The only way this is not a “winning” situation for us is if we chose NOT to receive or extend God’s love and reconciliation. When we aren’t actively working towards reconciliation, actively working towards re-membering the body of Christ in the world, then we are diminishing the Kingdom of God in our midst. Or as Bill writes: “if we say ‘no’ to God’s forgiveness, we are saying that we want some other kind of relationship with God and the world--probably a relation based on what we deserve rather than what God freely gives.” (p59)
Charlene Spretnak wrote, “all forms of life are composed of relationships and function in dynamic relationship with everything else…Nothing exists in isolation” (Kindle location, 377-380).
This idea that “nothing exists in isolation” is not really a new idea. I think we’ve all known that for a long time…even if we didn’t “know” it. When we were created, God intended us to be in loving relationship and communion with God, each other and creation. And yet, we sometimes forget that and end up being angry, unhealthy and detached. We become more focused on ourselves than on our community.
So this is a great parable for Lent, and an invitation into the final weeks of Lent to prayerfully examine which relationships need to be reconciled in our lives. As a matter of fact, reconciliation is what Lent is all about, and why confession is so important…it can help us move into a place of healing and well-being, so that we can be a new creation, so that we can be resurrected in Christ.
Archbishop Desmond Tutu is, I believe, a saint.

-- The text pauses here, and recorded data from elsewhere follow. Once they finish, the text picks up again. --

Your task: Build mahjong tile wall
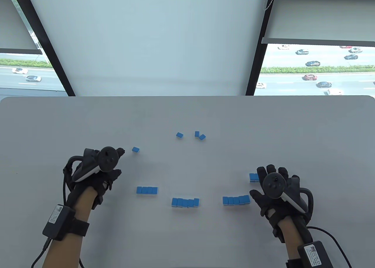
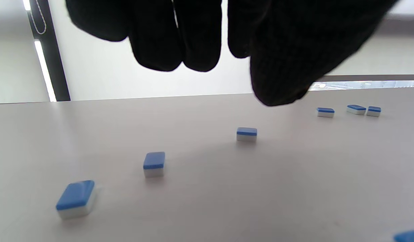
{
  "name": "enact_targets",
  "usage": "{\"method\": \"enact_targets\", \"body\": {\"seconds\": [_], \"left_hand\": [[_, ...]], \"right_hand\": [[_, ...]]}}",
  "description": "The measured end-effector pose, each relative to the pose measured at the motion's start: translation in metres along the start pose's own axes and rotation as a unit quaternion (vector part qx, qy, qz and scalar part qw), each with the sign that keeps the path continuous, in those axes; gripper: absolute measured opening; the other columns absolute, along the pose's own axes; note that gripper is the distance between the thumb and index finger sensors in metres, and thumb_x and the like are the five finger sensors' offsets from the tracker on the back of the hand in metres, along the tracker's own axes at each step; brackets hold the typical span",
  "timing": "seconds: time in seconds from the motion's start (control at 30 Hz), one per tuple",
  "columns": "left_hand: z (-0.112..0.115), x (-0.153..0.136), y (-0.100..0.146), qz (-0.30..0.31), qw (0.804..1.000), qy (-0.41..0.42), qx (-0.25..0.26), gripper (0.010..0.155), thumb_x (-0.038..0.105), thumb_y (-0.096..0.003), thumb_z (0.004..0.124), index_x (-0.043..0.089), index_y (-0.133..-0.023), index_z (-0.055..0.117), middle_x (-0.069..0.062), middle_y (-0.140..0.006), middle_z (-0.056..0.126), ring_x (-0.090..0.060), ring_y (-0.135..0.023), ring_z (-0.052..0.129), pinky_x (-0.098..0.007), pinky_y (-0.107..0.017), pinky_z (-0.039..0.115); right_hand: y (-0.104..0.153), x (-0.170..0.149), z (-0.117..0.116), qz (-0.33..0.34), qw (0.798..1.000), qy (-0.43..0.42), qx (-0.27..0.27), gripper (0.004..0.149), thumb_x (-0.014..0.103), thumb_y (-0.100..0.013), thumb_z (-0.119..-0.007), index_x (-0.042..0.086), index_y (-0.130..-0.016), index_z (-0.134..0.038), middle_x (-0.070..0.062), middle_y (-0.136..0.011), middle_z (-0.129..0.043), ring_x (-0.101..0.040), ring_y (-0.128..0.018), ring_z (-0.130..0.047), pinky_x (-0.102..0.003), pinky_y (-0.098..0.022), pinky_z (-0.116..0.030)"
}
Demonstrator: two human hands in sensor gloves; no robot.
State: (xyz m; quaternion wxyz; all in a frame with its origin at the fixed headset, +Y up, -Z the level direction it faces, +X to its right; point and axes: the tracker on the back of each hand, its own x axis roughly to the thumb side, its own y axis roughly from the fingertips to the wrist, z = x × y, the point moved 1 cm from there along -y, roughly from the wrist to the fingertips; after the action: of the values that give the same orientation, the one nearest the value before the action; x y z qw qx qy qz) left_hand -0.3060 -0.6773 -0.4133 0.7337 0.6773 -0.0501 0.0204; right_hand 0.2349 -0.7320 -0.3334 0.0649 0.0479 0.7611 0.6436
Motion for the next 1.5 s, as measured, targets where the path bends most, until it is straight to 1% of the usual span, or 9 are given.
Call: {"method": "enact_targets", "body": {"seconds": [0.1, 0.23, 0.33, 0.53, 0.8, 0.9, 1.07, 1.33, 1.5], "left_hand": [[0.012, -0.016, -0.017, -0.029, 0.999, -0.022, -0.030, 0.074, 0.044, -0.0384, 0.095, 0.039, -0.105, 0.061, 0.005, -0.109, 0.068, -0.033, -0.095, 0.074, -0.060, -0.071, 0.061], [0.040, -0.033, -0.038, -0.062, 0.994, -0.040, -0.080, 0.074, 0.042, -0.0390, 0.094, 0.040, -0.104, 0.060, 0.005, -0.110, 0.066, -0.033, -0.096, 0.072, -0.060, -0.072, 0.059], [0.053, -0.040, -0.044, -0.083, 0.990, -0.038, -0.105, 0.072, 0.042, -0.0394, 0.094, 0.040, -0.104, 0.061, 0.005, -0.109, 0.068, -0.034, -0.096, 0.072, -0.060, -0.072, 0.059], [0.068, -0.041, -0.052, -0.089, 0.989, -0.045, -0.110, 0.066, 0.041, -0.0404, 0.092, 0.041, -0.101, 0.065, 0.007, -0.102, 0.075, -0.031, -0.092, 0.076, -0.059, -0.071, 0.060], [0.068, -0.032, -0.056, -0.082, 0.990, -0.086, -0.082, 0.055, 0.042, -0.0399, 0.091, 0.040, -0.093, 0.074, 0.011, -0.087, 0.088, -0.024, -0.081, 0.087, -0.055, -0.068, 0.067], [0.068, -0.027, -0.057, -0.087, 0.987, -0.093, -0.094, 0.055, 0.041, -0.0399, 0.091, 0.036, -0.092, 0.074, 0.010, -0.083, 0.091, -0.025, -0.076, 0.091, -0.054, -0.065, 0.070], [0.061, -0.022, -0.053, -0.097, 0.986, -0.078, -0.110, 0.057, 0.041, -0.0398, 0.091, 0.029, -0.093, 0.075, 0.004, -0.087, 0.088, -0.027, -0.076, 0.090, -0.056, -0.064, 0.071], [0.012, -0.008, -0.028, -0.063, 0.996, -0.035, -0.045, 0.059, 0.041, -0.0397, 0.091, 0.026, -0.094, 0.075, 0.002, -0.085, 0.088, -0.026, -0.073, 0.092, -0.057, -0.063, 0.072], [-0.011, 0.005, -0.008, -0.035, 0.999, -0.021, -0.002, 0.059, 0.041, -0.0398, 0.091, 0.026, -0.095, 0.074, 0.002, -0.085, 0.088, -0.026, -0.073, 0.092, -0.057, -0.063, 0.072]], "right_hand": [[0.000, 0.000, 0.000, -0.001, 1.000, 0.000, -0.001, 0.080, 0.064, -0.046, -0.067, 0.035, -0.108, -0.026, 0.000, -0.116, -0.018, -0.040, -0.104, -0.016, -0.066, -0.067, -0.014], [0.000, -0.002, 0.001, -0.004, 1.000, -0.001, -0.004, 0.080, 0.064, -0.046, -0.067, 0.035, -0.108, -0.026, 0.000, -0.116, -0.018, -0.041, -0.104, -0.016, -0.066, -0.067, -0.014], [0.000, -0.003, 0.001, -0.006, 1.000, 0.000, -0.003, 0.080, 0.064, -0.046, -0.067, 0.035, -0.108, -0.026, 0.000, -0.116, -0.018, -0.041, -0.104, -0.016, -0.066, -0.067, -0.014], [0.000, -0.004, 0.001, -0.007, 1.000, 0.000, -0.001, 0.080, 0.064, -0.046, -0.067, 0.035, -0.109, -0.026, 0.000, -0.116, -0.018, -0.041, -0.104, -0.016, -0.066, -0.066, -0.014], [0.001, -0.004, 0.001, -0.007, 1.000, 0.001, -0.001, 0.080, 0.064, -0.046, -0.067, 0.035, -0.109, -0.026, 0.000, -0.116, -0.018, -0.041, -0.104, -0.016, -0.066, -0.066, -0.014], [0.001, -0.004, 0.001, -0.008, 1.000, -0.001, -0.001, 0.080, 0.064, -0.046, -0.067, 0.035, -0.109, -0.026, 0.000, -0.116, -0.018, -0.041, -0.104, -0.016, -0.066, -0.066, -0.014], [0.001, -0.004, 0.001, -0.007, 1.000, -0.002, -0.001, 0.080, 0.064, -0.046, -0.067, 0.035, -0.109, -0.026, 0.000, -0.116, -0.018, -0.041, -0.104, -0.016, -0.066, -0.066, -0.014], [0.001, -0.002, 0.001, -0.004, 1.000, -0.002, 0.001, 0.080, 0.064, -0.046, -0.067, 0.035, -0.109, -0.026, 0.000, -0.116, -0.018, -0.041, -0.104, -0.016, -0.066, -0.067, -0.014], [0.001, -0.002, 0.000, -0.003, 1.000, -0.003, 0.000, 0.080, 0.064, -0.046, -0.067, 0.035, -0.109, -0.026, 0.000, -0.116, -0.018, -0.041, -0.104, -0.016, -0.066, -0.067, -0.014]]}}
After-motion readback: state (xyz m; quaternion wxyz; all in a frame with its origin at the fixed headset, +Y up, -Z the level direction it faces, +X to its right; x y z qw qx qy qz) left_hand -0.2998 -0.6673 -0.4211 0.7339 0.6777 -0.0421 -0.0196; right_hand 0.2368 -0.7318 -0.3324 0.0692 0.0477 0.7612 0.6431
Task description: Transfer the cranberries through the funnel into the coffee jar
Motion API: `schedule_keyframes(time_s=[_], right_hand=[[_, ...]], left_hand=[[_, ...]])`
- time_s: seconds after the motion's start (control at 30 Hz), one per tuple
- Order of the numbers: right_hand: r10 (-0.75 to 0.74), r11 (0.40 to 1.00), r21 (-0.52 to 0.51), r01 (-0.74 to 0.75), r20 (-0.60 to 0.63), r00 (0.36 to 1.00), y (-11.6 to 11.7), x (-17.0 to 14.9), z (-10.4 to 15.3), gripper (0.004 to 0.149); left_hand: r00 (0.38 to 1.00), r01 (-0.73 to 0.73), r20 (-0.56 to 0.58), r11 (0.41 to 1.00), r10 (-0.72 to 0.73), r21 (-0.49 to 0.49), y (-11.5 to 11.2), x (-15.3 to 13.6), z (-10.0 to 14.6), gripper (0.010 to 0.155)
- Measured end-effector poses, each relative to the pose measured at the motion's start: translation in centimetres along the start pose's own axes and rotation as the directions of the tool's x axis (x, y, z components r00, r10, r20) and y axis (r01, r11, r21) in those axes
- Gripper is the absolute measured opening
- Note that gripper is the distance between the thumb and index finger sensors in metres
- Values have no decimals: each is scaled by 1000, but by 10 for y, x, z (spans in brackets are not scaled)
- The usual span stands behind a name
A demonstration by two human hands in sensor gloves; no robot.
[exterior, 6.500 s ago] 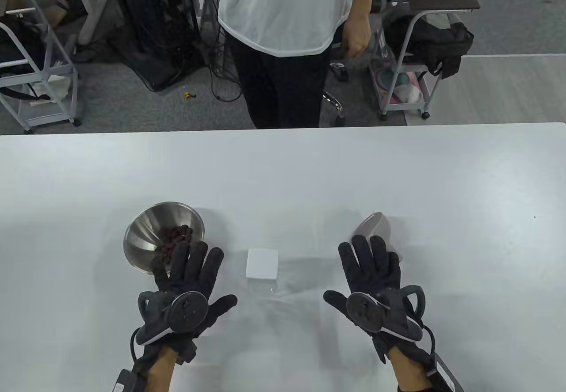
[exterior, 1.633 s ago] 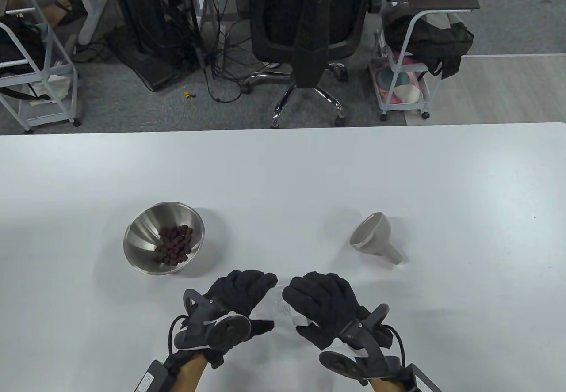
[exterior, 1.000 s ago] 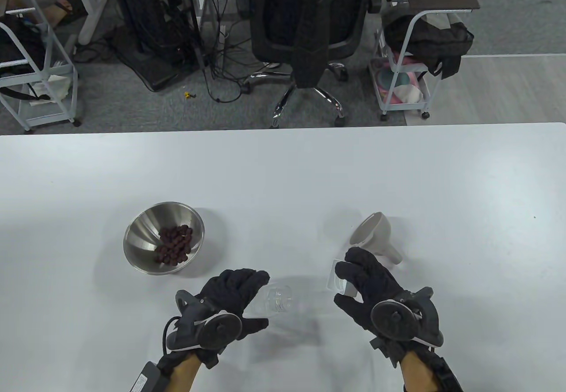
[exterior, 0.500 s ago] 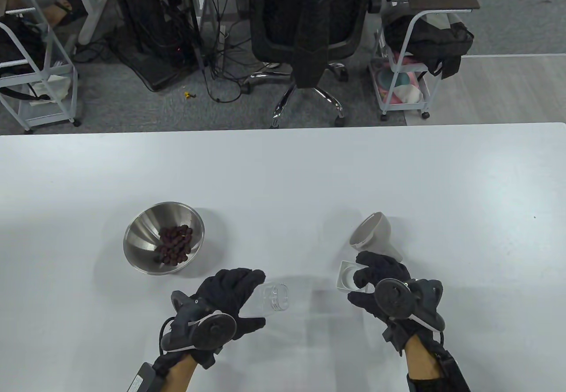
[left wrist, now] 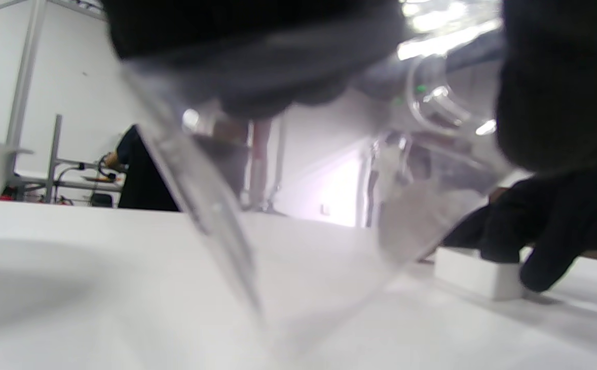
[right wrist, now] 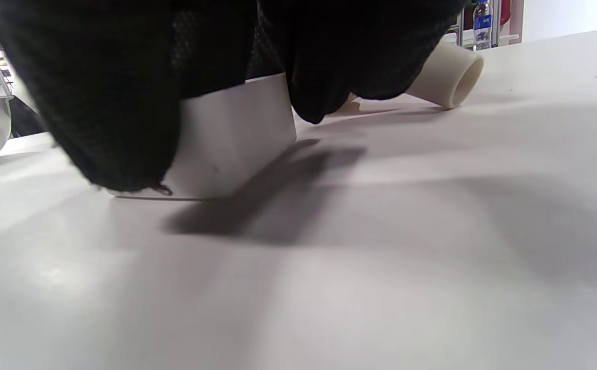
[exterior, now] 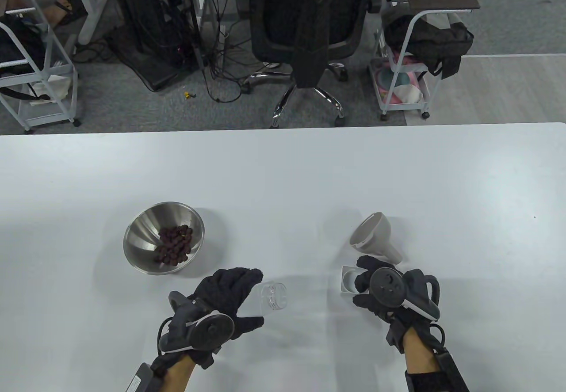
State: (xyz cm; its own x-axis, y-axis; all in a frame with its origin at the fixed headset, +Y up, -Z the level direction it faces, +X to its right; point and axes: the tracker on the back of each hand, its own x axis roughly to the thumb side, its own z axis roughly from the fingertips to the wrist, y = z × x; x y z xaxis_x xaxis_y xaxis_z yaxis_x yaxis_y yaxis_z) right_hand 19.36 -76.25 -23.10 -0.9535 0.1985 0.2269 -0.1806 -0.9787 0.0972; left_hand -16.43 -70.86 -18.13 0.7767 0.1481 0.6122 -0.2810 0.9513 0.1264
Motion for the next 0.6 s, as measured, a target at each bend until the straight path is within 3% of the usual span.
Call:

His work on reconciliation has been life-altering for so many wounded and broken people in the world. On the topic of forgiveness and reconciliation he said, “without forgiveness there can be no future for a relationship between individuals…” Without forgiveness we exist in isolation. Without forgiveness, we are not as God had intended us to be.
Let us pray:
Holy God, Word Shaper: you are not our accountant, but our lover; you are not angry at us, but you forgive us; you are not our enemy, but the One who runs towards us with wide open arms,throwing steaks on the grill to celebrate our newness!
Jesus Christ, Shaper of our story: you travel to that distant country called our sin to bring us home once again; you share your inheritance with us so we might be blessed; you know the famine of our spirits and fill it with your hope.
Holy Spirit, Life Shaper: surrounded by your grace, we offer glad cries of salvation; encircled by your constant love, we shout for joy; enclosed in your comforting arms, nothing can overwhelm us.
God in Community, Holy in One, from now on we will remember our life in you: Broken, we are made whole; lost, we are brought home; empty, we are filled with songs of gladness.
We rejoice and give thanks to God who has graced us with mercy. Amen.
(adapted from Thom M. Shuman’s blog Lectionary Liturgies http://lectionaryliturgies.blogspot.ca/2013/03/fourth-sunday-in-lent-c.html)
I don't know what the future of the church is, but I know that we will continue to be a place of sanctuary and hope, working towards healing in the world.